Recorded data
== Segment start ==

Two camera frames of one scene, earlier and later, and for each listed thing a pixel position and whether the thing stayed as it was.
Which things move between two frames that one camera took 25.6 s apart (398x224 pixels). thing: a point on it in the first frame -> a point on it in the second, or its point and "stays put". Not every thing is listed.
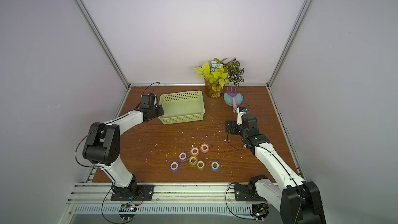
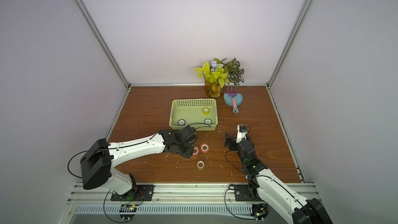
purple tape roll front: (174, 166) -> (181, 120)
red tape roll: (204, 148) stays put
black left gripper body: (156, 111) -> (185, 150)
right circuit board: (259, 211) stays put
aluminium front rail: (165, 194) stays put
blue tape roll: (215, 166) -> (208, 121)
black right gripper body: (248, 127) -> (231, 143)
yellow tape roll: (193, 160) -> (205, 111)
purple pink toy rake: (233, 94) stays put
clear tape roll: (200, 164) stays put
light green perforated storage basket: (182, 107) -> (201, 114)
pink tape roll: (194, 151) stays put
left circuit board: (127, 208) stays put
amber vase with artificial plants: (217, 73) stays put

== Segment end ==

- **GOAL OF THE EXERCISE**
Looking through the data above, copy out each line in which the string "purple" occurs.

- **THE ANSWER**
purple tape roll front: (174, 166) -> (181, 120)
purple pink toy rake: (233, 94) stays put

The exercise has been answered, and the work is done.